El Tribunal Supremo, que ha rechazado los dos recursos presentados por Bankia contra decisiones de distintos juzgados que decretaron la nulidad de la suscripción de acciones de la entidad con ocasión de su salida a bolsa en 2011, no sólo ha roto una lanza a favor de los más de 300.000 ahorradores españoles en confiaron en su “banco de toda la vida”, sino que parece hasta estar de acuerdo con Max Weber, en el sentido de que este capitalismo nuestro tan fin de siècle y a la española es la mera reducción de la racionalidad económica a un objeto de cálculo y explotación.

Lo que está diciendo el alto Tribunal es que los miles de afectados por el falseamiento de la imagen real de Bankia cuando salió a Bolsa tienen todo el derecho del mundo a demandar ante los tribunales españoles para recuperar un dinero que invirtieron porque fueron inducidos a error, por no decir a engaño.

Lo que dicen los jueces, que están demostrando una rara sensibilidad hacia el español medio –digo ‘rara’ por que ni los bancos, ni los gobernantes ni los partidos políticos parecen tener sensibilidad ni sentido común alguno (no sense no sensibility) en su trato y pacto con los ciudadanos-  está muy claro. Los accionistas de Bankia, tanto los que vendieron sus acciones como los que aún las conservan, podrán recuperar la totalidad de su inversión, más los intereses legales, más las costas del procedimiento. Ese derecho no está condicionado a que se resuelva el tremendo culebrón judicial que maneja en la Audiencia el Juez Andreu —nuestro Robin Hoodparticular- ya que no hay prejudicialidadpenal. Los accionistas deberán, eso sí, acudir a los tribunales, que a partir de ahora les van a dar la razón al 100 %. Todos los que demandan, ganan.

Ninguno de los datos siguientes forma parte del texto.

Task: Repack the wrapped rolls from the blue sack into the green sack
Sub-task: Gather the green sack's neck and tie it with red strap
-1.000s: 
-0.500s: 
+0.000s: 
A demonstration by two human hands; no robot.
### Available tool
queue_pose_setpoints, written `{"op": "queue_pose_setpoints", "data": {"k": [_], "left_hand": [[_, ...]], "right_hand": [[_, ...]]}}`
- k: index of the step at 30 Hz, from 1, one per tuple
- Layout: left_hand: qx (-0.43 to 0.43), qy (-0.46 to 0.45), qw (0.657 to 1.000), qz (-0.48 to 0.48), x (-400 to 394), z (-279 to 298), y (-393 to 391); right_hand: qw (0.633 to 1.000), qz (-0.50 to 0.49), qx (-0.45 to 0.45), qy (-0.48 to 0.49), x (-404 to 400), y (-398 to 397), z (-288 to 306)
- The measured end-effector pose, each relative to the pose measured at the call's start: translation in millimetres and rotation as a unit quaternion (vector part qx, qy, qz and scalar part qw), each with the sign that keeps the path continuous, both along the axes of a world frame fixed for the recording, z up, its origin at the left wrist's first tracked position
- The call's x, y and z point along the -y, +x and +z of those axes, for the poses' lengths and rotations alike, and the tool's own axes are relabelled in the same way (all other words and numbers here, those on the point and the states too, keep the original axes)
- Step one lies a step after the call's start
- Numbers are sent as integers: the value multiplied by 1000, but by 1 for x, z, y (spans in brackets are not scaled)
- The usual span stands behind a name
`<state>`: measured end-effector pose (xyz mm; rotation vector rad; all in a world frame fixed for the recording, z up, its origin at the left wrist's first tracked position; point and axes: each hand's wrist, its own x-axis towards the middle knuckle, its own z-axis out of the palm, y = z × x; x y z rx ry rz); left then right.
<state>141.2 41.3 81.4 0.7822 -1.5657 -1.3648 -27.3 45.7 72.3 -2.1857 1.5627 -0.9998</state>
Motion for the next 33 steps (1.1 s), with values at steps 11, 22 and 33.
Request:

Y aunque se barajan muchos plazos para interponer la demanda, lo más sensato es hacerlo antes del 25 de mayo de este año 2016, atendiendo a la fecha en que el nuevo equipo gestor de la entidad –con José Ignacio Goirigolzarri a la cabeza- notificó la reformulación de cuentas y suspendió la cotización en bolsa de Bankia, que fue en mayo de 2012.

Esta fecha para fijar la posible prescripción de la demanda viene del computo de cuatro años habilitado por el Código Civil para solicitar la nulidad por vicio en el consentimiento, que para Ricard Torres, presidente de una de las asociaciones de usuarios de productos financieros más activas de nuestro país, es el fundamento jurídico más seguro y por el que se están ganando el 95% de las demandas hasta ahora presentadas en los juzgados

Pero lo que verdaderamente ha dicho el Tribunal Supremo estos días es que allá donde se comete un injusticia es necesario repararla.